_Action item_.
Below are some records. Return exactly the lines from the one with "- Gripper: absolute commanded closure" to the one with "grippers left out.", and nothing else.

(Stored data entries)
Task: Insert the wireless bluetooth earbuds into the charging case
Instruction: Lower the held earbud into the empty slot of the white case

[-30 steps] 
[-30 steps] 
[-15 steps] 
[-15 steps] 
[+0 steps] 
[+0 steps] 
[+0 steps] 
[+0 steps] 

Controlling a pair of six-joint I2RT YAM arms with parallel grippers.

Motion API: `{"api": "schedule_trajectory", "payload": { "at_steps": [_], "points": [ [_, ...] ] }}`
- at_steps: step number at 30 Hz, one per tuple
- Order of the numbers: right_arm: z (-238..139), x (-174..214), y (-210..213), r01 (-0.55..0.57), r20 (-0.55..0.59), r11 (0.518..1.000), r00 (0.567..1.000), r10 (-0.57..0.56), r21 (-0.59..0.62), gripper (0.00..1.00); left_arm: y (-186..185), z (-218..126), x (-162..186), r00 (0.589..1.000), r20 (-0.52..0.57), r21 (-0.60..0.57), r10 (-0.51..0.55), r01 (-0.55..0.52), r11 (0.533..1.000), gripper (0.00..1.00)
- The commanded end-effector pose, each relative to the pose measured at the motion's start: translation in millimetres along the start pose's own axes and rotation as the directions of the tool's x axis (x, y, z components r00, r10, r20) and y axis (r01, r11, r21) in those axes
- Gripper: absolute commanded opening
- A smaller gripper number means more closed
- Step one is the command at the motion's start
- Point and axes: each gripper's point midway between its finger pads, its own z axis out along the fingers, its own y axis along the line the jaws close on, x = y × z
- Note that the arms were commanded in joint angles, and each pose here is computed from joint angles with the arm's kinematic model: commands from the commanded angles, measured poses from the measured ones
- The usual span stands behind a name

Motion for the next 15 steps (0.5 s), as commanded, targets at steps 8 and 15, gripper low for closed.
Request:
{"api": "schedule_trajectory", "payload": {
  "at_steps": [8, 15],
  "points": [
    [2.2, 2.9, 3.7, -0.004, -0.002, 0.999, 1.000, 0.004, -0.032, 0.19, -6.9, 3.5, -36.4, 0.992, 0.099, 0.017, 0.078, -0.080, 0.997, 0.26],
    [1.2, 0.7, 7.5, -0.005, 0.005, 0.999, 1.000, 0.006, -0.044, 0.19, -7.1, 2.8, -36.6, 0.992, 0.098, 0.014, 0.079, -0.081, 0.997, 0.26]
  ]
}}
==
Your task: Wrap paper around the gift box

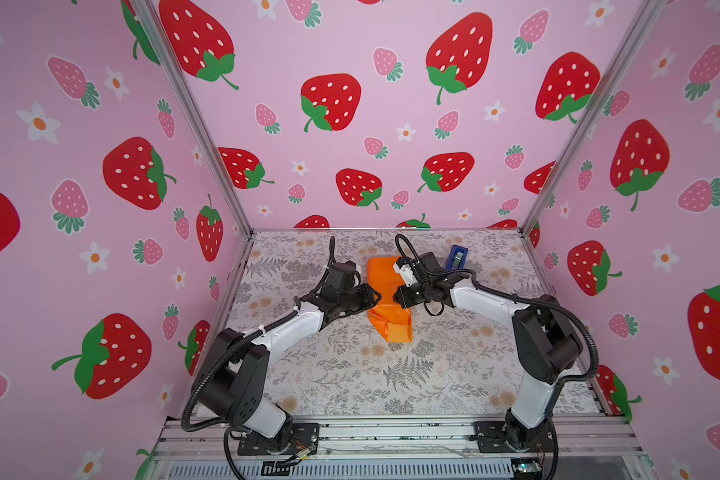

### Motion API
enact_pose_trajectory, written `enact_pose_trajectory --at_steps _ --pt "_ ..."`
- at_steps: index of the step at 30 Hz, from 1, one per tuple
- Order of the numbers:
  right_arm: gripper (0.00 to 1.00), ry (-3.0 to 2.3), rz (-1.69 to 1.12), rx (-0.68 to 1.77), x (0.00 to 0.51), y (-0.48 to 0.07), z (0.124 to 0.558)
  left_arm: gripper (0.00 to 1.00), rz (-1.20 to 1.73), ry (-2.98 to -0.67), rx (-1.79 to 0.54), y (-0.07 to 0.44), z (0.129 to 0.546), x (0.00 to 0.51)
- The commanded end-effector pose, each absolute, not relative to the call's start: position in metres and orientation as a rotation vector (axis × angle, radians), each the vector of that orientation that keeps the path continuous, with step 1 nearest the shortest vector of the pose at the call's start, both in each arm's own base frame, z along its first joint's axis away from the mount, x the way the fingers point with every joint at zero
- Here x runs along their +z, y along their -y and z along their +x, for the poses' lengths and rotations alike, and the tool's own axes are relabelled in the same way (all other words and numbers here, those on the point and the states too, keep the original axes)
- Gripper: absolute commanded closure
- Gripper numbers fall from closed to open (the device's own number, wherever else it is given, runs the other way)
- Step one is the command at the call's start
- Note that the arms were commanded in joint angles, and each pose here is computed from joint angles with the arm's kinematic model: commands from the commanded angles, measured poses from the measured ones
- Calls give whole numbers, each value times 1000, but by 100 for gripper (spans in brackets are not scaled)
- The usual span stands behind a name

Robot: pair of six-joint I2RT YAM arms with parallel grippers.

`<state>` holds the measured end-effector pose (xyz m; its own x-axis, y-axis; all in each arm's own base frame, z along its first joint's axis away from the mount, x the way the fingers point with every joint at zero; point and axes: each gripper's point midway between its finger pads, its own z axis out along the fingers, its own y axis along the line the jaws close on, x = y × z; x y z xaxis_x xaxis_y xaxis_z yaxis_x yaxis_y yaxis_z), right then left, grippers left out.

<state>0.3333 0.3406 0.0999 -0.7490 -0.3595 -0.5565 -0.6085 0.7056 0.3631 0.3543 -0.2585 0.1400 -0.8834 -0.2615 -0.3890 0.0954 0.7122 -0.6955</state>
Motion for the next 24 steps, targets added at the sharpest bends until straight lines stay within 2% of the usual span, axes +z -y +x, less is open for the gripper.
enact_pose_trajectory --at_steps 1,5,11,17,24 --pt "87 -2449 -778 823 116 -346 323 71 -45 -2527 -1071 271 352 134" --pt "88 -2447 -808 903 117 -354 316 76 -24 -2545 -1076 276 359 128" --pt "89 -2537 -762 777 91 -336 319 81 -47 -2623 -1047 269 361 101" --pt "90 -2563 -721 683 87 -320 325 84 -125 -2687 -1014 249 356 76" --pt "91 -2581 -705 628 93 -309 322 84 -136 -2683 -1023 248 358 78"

_Answer_.
- Gripper: absolute commanded closure
- Gripper numbers fall from closed to open (the device's own number, wherever else it is given, runs the other way)
- Step one is the command at the call's start
- Note that the arms were commanded in joint angles, and each pose here is computed from joint angles with the arm's kinematic model: commands from the commanded angles, measured poses from the measured ones
- Calls give whole numbers, each value times 1000, but by 100 for gripper (spans in brackets are not scaled)
- The usual span stands behind a name

Robot: pair of six-joint I2RT YAM arms with parallel grippers.

`<state>` holds the measured end-effector pose (xyz m; its own x-axis, y-axis; all in each arm's own base frame, z along its first joint's axis away from the mount, x the way the fingers point with every joint at zero; point and axes: each gripper's point midway between its finger pads, its own z axis out along the fingers, its own y axis along the line the jaws close on, x = y × z; x y z xaxis_x xaxis_y xaxis_z yaxis_x yaxis_y yaxis_z), right then left, grippers left out.

What needed an answer now has one.